Perempuan yang sudah lama tak kutemui, kini hadir di muka pintu rumahku. Mengenakan mantel hitam, yang tampaknya masih membuat ia kedinginan di cuaca sepagi ini.

"Aa kemana aja?" katanya, mendorongku mundur. "Kamu nggak jenguk aku. Mengabaikan telponku. Nggak balas satupun pesanku." lanjutnya, memukul dadaku dengan kepalan tangan. "Jawab!"

"Kamu ngapain kesini?" tanyaku.

"Kamu ngilang gitu aja, A. Sekarang kamu tanya, ngapain aku kesini?" balasnya emosional.

"Kita nggak ada urusan lagi yang mengharuskanku untuk menemuimu." balasku.

"Aa pacarku." jawabnya.

Gue mendengus geli. "Aku sudah terlalu tua untuk pacaran, Meg."

"Kita saling mencintai." katanya, dengan mata berkaca-kaca.

"Well, I love women. All pretty women." sahutku.

"Kamu aneh." katanya lirih.

"Beginilah aku, Meg. Playboy. Kamu hanya nggak mengenalku selama ini." balasku, sambil menatap matanya.

Mega menggeleng. "Kamu nggak pernah sedingin ini sebelumnya. Ini bukan kamu."

Gue tersenyum miring. "Sebaiknya kamu pergi, Meg."

"Kamu kenapa sih, Ram? Kamu marah sama aku?" katanya, merenggut bagian depan kaos yang kukenakan.

Tiba-tiba terdengar suara benda jatuh, yang membuat kami menoleh. Katy sedang berdiri di ambang pintu yang menghubungkan dapur dengan ruang tamu. Tampak salah tingkah dan salah tempat.

"Err, sorry." katanya, tak enak hati.

Mega kembali menatapku. "Kamu punya perempuan lain? Karena dia, kamu berubah?" Satu tangannya menunjuk Katy.

"Eh, aku--" Katy hendak menjelaskan, namun segera kuberikan isyarat padanya untuk diam.

Gue menunduk, membalas tatapan Mega. "Aku nggak menginginkanmu lagi, Meg. Kamu boleh pulang."

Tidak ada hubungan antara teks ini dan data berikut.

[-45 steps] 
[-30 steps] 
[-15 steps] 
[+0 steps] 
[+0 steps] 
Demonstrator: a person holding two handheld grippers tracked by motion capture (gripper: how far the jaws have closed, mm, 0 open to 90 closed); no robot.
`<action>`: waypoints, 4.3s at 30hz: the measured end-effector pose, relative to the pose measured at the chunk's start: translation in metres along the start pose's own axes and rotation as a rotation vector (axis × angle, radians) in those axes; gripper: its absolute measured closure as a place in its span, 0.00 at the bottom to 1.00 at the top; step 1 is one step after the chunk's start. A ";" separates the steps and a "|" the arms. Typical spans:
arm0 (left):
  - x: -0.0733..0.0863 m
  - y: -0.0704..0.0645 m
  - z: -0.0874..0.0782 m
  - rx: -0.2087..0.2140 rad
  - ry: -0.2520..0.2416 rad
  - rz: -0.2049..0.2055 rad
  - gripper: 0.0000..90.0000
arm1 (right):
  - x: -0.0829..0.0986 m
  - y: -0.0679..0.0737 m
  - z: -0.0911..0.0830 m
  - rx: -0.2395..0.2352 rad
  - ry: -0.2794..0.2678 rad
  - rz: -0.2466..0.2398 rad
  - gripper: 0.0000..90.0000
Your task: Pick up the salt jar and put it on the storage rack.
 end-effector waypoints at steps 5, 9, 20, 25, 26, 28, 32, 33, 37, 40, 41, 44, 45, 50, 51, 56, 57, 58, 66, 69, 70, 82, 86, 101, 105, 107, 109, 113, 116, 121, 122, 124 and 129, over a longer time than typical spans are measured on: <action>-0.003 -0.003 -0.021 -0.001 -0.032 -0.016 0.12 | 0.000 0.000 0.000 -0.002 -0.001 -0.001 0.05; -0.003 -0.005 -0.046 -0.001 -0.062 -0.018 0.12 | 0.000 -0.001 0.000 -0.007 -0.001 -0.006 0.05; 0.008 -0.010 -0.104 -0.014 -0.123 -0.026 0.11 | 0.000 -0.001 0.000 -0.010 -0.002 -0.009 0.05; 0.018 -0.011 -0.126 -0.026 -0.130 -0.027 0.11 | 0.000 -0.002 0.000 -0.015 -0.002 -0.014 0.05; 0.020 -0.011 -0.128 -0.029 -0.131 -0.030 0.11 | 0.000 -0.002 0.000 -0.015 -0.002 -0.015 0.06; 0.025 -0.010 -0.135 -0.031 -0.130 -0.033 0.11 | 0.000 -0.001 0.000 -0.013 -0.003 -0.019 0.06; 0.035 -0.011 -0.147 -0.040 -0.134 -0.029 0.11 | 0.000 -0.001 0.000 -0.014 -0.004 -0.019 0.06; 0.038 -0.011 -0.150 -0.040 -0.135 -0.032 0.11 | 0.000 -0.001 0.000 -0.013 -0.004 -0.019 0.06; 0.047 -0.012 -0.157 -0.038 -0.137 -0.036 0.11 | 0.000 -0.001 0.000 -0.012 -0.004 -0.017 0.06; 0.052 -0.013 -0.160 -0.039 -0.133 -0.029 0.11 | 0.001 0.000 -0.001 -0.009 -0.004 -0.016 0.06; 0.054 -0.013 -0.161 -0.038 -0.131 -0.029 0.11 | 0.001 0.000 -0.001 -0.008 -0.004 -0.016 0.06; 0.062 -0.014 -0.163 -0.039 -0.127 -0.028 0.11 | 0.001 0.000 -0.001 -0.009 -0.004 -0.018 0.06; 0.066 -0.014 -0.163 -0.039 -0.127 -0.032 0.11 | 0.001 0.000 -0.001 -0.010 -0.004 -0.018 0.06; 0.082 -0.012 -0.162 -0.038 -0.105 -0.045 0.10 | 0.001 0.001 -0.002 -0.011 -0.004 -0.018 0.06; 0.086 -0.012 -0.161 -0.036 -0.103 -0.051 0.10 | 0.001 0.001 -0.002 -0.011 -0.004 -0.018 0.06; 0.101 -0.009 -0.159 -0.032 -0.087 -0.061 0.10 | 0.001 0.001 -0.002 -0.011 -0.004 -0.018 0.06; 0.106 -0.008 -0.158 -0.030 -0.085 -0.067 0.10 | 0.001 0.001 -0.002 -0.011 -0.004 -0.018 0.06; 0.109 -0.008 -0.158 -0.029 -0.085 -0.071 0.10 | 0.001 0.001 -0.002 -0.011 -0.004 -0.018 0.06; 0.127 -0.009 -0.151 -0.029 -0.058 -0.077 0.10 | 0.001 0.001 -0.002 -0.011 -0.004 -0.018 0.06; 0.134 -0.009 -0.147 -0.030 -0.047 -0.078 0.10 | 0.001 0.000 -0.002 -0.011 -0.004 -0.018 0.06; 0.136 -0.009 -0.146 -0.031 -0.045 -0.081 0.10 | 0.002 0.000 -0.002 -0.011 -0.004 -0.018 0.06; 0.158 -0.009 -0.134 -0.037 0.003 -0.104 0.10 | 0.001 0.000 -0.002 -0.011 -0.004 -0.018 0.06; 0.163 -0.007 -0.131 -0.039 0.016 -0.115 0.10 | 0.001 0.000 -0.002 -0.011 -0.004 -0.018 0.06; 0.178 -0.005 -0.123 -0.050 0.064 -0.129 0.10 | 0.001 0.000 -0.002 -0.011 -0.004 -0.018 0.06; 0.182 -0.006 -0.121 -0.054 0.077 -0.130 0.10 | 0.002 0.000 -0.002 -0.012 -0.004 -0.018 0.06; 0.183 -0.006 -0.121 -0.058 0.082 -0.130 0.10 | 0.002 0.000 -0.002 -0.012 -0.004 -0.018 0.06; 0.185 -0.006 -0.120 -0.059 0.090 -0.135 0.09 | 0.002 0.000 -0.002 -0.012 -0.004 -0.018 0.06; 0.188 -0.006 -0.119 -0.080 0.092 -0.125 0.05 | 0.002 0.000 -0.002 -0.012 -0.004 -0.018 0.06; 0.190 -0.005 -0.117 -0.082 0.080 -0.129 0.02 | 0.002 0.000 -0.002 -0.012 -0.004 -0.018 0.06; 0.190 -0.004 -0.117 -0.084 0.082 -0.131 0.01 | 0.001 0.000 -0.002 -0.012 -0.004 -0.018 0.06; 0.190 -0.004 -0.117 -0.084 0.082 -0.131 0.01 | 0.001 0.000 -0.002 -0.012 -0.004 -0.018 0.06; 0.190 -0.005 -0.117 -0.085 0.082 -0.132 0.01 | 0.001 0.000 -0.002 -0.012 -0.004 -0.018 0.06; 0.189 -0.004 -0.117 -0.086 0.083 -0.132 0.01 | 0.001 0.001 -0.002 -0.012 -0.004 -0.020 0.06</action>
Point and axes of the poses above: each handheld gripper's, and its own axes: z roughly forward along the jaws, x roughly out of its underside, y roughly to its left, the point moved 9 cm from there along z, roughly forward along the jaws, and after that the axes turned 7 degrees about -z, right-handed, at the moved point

Mega menggeleng. Terlihat masih tak percaya.

Gue melepas cekalan tangannya di kaosku. "Kamu lihat kan, Meg? Katy lebih cantik, lebih muda, lebih seksi daripada kamu."

Air mata jatuh di pipinya.

"Kamu aneh." balasnya lirih.

"Aku pria normal, Meg." sahutku. "Katy single, sedang kamu.... Kamu punya suami, punya anak. Aku bisa bercinta dengan Katy kapanpun. Denganmu, well, aku bahkan harus sembunyi-sembunyi." lanjutku. "Aku cuma dapat sisaannya Jerry." imbuhku, yang dihadiahi tamparan olehnya.

"You okay?" tegur Katy setelah Mega berlalu pergi.

Gue tersenyum, mengacak rambutnya. "Kita terusin masaknya, Kate!"

"Kamu nggak mau ngejar dia? Mungkin dia belum jauh." tanya Katy selagi gue memasukkan beras ke dalam air kaldu.

"Tolong ambilkan jahe, Kate!" kataku.